De Kirgizische Revolutie van 2010, vaak de Tweede Kirgizische Revolutie of de Aprilevenementen genoemd, was een turbulente periode die het politieke systeem van het land opnieuw vorm gaf en een einde maakte aan het presidentschap van Koermanbek Bakijev. De opstand, veroorzaakt door economische ontberingen, vermeende corruptie en toenemend autoritarisme onder het bewind van Bakijev, duurde van begin april tot half april 2010. Ze culmineerde in de afzetting van Bakijev, een verschuiving naar parlementair bestuur en aanzienlijk geweld dat de natie zou blijven teisteren.
Achtergrond en voorspel
In de winter van 2009–2010 kende Kirgizië wijdverbreide ontevredenheid als gevolg van stijgende energieprijzen, frequente stroomuitval en beschuldigingen van vriendjespolitiek waarbij de familie van Bakijev betrokken was. De tarieven voor nutsvoorzieningen stegen scherp en de frustraties kookten over. Het verzet tegen Bakijev, aangewakkerd door langdurige grieven over corruptie en zijn centralisatie van de macht, begon protesten te organiseren, vooral in zuidelijke steden als Talas.

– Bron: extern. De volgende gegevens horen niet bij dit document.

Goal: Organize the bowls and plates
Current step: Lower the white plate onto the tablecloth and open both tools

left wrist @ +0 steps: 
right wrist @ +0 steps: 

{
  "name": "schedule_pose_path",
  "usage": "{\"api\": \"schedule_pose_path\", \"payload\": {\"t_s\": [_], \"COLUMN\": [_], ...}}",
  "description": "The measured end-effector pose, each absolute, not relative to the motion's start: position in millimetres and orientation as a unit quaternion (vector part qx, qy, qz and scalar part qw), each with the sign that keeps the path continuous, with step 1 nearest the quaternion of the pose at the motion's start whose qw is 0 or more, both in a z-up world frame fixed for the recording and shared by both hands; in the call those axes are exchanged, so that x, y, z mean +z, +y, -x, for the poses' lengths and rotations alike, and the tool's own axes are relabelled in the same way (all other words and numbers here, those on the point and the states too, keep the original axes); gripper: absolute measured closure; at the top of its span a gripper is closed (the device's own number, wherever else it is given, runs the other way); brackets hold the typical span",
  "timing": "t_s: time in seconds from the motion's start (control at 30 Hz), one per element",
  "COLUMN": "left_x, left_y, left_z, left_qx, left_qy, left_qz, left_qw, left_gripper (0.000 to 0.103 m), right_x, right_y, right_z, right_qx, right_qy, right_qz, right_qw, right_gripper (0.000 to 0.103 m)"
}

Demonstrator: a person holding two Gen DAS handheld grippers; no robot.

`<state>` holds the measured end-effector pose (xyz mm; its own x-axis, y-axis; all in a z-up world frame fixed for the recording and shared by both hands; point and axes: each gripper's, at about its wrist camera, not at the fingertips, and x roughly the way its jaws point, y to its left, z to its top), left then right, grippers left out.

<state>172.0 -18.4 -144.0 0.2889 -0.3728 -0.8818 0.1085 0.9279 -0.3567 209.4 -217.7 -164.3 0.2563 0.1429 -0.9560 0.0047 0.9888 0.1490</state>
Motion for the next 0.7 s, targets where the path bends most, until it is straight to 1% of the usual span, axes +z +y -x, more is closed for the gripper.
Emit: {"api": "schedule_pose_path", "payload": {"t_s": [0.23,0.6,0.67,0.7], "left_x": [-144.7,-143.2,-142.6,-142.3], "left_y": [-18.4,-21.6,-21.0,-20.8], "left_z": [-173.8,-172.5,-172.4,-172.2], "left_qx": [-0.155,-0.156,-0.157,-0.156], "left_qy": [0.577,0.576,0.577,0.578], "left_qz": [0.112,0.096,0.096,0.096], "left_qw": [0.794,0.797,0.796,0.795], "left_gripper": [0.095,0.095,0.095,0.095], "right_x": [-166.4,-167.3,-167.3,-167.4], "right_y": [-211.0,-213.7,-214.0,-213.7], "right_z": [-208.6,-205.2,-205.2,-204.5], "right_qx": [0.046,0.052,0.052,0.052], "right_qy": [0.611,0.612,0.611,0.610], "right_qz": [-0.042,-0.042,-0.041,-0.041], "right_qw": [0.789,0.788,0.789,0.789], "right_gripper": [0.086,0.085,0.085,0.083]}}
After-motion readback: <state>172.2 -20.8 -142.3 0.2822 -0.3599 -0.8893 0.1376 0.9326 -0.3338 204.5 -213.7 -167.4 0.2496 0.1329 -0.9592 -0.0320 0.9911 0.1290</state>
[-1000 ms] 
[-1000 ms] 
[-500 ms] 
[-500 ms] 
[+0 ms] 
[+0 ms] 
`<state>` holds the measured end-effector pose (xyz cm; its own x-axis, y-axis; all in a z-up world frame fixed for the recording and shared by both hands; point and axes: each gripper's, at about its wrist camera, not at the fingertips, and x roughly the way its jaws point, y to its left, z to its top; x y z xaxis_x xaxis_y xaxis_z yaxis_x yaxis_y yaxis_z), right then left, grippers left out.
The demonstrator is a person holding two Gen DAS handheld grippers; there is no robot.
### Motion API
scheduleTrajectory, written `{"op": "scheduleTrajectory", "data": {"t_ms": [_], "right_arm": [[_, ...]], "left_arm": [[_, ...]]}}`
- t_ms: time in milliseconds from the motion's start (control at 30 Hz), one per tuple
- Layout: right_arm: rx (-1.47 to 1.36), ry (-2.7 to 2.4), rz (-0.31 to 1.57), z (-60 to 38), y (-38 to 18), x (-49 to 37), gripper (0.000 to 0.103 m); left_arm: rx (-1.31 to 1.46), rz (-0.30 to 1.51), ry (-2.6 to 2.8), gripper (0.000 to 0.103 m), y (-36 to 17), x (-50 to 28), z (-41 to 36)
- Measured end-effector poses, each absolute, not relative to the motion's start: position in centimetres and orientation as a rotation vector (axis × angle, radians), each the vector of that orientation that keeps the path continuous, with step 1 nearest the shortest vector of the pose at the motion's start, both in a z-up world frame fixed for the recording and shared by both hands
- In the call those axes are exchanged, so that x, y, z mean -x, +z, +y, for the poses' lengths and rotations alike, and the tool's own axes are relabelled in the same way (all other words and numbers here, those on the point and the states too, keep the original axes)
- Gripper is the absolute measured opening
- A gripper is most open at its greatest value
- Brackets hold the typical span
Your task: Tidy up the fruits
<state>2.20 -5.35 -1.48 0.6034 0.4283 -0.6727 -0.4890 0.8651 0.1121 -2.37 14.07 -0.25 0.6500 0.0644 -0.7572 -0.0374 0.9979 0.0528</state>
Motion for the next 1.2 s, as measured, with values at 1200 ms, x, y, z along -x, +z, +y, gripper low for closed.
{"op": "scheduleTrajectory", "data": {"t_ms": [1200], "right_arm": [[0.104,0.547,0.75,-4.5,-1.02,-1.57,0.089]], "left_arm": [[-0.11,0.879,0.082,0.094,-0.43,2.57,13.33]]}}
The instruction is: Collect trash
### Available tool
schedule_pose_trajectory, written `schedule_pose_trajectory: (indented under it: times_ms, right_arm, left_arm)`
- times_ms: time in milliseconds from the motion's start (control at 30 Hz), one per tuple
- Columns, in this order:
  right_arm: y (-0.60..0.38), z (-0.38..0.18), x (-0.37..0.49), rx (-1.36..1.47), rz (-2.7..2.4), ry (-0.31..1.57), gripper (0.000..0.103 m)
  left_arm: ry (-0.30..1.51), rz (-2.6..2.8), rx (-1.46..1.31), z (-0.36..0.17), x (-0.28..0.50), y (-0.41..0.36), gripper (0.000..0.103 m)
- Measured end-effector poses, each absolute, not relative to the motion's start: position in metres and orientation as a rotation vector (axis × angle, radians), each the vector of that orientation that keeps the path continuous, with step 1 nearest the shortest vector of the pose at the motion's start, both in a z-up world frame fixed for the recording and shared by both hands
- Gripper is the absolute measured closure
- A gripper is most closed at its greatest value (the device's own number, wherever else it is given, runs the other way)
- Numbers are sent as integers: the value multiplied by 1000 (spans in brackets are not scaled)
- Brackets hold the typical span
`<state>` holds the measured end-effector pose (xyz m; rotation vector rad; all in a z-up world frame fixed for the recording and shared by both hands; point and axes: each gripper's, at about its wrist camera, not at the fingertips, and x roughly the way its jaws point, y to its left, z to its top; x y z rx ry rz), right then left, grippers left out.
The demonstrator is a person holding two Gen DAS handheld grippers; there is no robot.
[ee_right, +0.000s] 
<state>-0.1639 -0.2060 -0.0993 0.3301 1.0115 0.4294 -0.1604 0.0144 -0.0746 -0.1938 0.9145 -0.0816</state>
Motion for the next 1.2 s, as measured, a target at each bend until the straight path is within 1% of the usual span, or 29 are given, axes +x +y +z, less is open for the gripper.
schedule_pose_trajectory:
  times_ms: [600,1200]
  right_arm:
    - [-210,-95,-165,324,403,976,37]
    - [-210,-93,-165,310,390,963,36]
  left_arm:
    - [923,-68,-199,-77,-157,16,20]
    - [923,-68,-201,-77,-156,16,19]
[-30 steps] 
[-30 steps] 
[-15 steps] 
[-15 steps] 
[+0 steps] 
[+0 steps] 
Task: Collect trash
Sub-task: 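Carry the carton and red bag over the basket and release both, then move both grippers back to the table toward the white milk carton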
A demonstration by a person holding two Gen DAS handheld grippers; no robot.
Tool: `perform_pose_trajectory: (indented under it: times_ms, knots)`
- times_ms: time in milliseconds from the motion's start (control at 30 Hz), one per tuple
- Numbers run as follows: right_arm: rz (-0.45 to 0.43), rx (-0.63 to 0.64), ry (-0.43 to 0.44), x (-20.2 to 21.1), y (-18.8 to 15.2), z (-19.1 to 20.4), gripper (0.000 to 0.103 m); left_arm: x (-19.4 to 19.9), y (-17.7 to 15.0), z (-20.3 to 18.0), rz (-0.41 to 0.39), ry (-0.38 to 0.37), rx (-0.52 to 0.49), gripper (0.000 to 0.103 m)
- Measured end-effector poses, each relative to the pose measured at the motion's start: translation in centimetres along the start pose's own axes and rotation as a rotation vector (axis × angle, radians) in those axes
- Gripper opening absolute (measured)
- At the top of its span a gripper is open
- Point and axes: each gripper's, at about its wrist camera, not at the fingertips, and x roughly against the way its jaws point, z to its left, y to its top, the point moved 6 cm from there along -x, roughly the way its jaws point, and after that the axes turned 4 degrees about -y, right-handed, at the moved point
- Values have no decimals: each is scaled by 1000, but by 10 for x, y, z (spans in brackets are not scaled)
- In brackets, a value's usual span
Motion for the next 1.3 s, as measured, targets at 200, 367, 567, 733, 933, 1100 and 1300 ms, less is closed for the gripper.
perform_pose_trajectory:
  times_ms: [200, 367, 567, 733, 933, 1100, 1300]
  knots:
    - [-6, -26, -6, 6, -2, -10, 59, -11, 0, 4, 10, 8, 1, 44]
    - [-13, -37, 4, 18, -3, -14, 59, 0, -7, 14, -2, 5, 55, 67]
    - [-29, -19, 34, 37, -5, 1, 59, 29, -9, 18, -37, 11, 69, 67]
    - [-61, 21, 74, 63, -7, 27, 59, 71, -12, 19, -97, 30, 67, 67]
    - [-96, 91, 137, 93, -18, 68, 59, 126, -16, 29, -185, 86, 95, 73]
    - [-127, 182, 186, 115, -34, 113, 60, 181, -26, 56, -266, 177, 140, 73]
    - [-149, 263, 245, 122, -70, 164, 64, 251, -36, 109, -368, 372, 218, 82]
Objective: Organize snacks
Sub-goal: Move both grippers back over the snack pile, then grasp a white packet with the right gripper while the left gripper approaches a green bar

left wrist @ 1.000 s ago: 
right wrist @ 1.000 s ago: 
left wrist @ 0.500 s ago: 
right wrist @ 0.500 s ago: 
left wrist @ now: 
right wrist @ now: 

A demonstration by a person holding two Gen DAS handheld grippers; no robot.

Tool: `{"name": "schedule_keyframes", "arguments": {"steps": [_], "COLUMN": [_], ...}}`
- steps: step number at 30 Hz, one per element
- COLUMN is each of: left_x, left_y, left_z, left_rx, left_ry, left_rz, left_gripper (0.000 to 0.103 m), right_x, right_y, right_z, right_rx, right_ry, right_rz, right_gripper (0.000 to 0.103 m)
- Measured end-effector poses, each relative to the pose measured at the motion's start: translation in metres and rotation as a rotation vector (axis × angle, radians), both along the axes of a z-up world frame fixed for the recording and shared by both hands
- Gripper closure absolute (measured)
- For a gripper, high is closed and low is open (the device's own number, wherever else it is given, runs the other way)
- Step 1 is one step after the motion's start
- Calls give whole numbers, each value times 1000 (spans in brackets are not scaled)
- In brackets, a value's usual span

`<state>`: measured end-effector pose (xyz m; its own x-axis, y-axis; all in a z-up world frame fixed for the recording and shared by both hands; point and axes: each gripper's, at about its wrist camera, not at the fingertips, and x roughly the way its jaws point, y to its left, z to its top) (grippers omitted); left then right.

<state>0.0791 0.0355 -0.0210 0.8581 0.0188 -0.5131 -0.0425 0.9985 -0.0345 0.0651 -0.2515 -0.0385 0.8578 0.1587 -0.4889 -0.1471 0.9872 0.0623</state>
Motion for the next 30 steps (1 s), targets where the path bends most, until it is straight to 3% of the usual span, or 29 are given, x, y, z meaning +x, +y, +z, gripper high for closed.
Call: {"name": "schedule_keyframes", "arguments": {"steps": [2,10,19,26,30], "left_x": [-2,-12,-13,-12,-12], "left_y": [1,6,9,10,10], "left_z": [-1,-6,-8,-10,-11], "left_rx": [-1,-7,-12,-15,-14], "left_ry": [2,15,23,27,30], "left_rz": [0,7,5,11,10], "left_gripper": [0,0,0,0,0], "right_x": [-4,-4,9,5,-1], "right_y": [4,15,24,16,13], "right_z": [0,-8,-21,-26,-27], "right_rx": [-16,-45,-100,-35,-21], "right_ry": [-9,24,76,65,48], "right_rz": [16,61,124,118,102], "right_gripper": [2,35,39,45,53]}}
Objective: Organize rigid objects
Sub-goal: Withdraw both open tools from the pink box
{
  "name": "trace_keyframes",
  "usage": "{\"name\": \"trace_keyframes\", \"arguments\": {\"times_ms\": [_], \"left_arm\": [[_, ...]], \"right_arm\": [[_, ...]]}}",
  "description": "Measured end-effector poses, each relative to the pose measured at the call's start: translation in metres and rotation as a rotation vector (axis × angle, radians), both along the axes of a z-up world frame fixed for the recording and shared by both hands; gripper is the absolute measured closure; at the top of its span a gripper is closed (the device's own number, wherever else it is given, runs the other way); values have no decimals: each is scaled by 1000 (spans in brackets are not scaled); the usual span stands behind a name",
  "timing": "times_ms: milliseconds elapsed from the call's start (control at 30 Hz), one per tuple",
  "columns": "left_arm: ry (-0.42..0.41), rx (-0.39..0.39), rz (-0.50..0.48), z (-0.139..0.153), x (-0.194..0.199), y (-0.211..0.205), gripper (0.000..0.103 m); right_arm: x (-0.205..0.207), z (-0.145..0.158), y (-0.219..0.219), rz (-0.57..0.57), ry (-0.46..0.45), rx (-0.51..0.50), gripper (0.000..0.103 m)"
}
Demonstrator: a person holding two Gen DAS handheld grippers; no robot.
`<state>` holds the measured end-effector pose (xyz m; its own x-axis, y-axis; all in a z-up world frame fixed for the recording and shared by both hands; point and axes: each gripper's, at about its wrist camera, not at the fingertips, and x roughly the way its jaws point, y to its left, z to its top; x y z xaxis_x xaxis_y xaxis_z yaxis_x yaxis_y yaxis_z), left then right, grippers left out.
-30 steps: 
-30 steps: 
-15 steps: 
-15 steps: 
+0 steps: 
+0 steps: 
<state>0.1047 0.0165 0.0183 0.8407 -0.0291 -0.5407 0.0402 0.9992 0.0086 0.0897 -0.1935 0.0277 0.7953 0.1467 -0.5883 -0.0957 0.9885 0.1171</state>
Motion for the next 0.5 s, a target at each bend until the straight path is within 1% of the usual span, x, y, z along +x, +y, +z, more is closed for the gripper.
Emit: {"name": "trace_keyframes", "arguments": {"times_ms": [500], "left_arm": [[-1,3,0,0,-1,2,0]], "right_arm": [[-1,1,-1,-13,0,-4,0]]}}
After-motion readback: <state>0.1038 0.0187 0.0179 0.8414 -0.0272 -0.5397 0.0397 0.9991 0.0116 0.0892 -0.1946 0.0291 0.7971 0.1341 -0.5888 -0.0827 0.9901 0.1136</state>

Rusland, dat ontgoocheld was geraakt door Bakijev, oefende economische druk uit door exportheffingen op energie op te leggen. Russische media lanceerden ook een campagne tegen hem, naar verluidt vanwege zijn onvermogen om te voldoen aan de eisen van het Kremlin met betrekking tot militaire bases. Naarmate de onvrede toenam, werden de protesten wijdverspreider en gecoördineerd.
De opstand
De revolutie begon pas echt op 6 april 2010 in Talas, waar demonstranten regeringsgebouwen bestormden. De demonstraties verspreidden zich snel over het hele land en bereikten de hoofdstad Bishkek. Op 7 april braken gewelddadige botsingen uit tussen demonstranten en veiligheidstroepen op het Ala-Too-plein, vlakbij het Witte Huis, het presidentiële kantoor van Kirgizië. Demonstranten, gewapend met wapens die van veiligheidstroepen in beslag waren genomen, overrompelden overheidsgebouwen. De poorten van het Witte Huis werden geramd door voertuigen, wat de politie ertoe aanzette scherpe munitie te gebruiken. Tegen het einde van de dag waren er tientallen doden gevallen en raakten honderden gewond.
De regering riep de noodtoestand uit, maar de oppositie, onder leiding van Roza Otunbayeva en andere figuren, verklaarde dat zij de macht in handen had. Zij kondigden de vorming van een interim-regering aan. Ondertussen vluchtte Bakijev uit Bishkek naar zijn bolwerk in Osh, in het zuiden van Kirgizië, weigerde af te treden en riep op tot internationale interventie.
Het aftreden van Bakijev
De situatie escaleerde toen de interim-regering de controle in Bishkek verstevigde. Oppositietroepen riepen op tot vervolging van Bakijev vanwege de dood van demonstranten en vaardigden arrestatiebevelen uit tegen leden van zijn regering. Op 15 april vluchtte Bakijev, geconfronteerd met internationale druk en de dreiging van geweld, naar Kazachstan voordat hij zijn toevlucht zocht in Wit-Rusland, waar president Alexander Loekasjenko hem asiel verleende. Bakijev beweerde later dat hij niet officieel ontslag had genomen, hoewel hij destijds een handgeschreven ontslagbrief had ingediend.
Overgang en aanhoudende onrust
Roza Otunbayeva werd interim-president en stuurde Kirgizië naar een nieuw parlementair systeem. De interim-regering kondigde een constitutioneel referendum aan om de presidentiële bevoegdheden te verminderen, dat in juni 2010 werd aangenomen, gevolgd door parlementsverkiezingen in oktober. De politieke transitie bracht echter geen onmiddellijke stabiliteit.
Etnische spanningen, vooral tussen Kirgizische en Oezbeekse gemeenschappen in het zuiden, mondden in juni 2010 uit in gewelddadige botsingen. Bij het geweld kwamen tot 2.000 mensen om het leven, voornamelijk Oezbeken, en raakten meer dan 100.000 mensen ontheemd. De interim-regering had moeite om de orde te herstellen, en er bleven diepe etnische en politieke verdeeldheid bestaan.
De revolutie van 2010 markeerde een keerpunt in de geschiedenis van Kirgizië. Het maakte een einde aan het tijdperk van autoritarisme onder Bakijev, introduceerde de parlementaire democratie en onderstreepte de kwetsbaarheid van het sociaal-politieke weefsel van het land. Het geweld en de onrust van 2010 hebben echter littekens achtergelaten die de toekomstige uitdagingen van het land vorm zouden geven.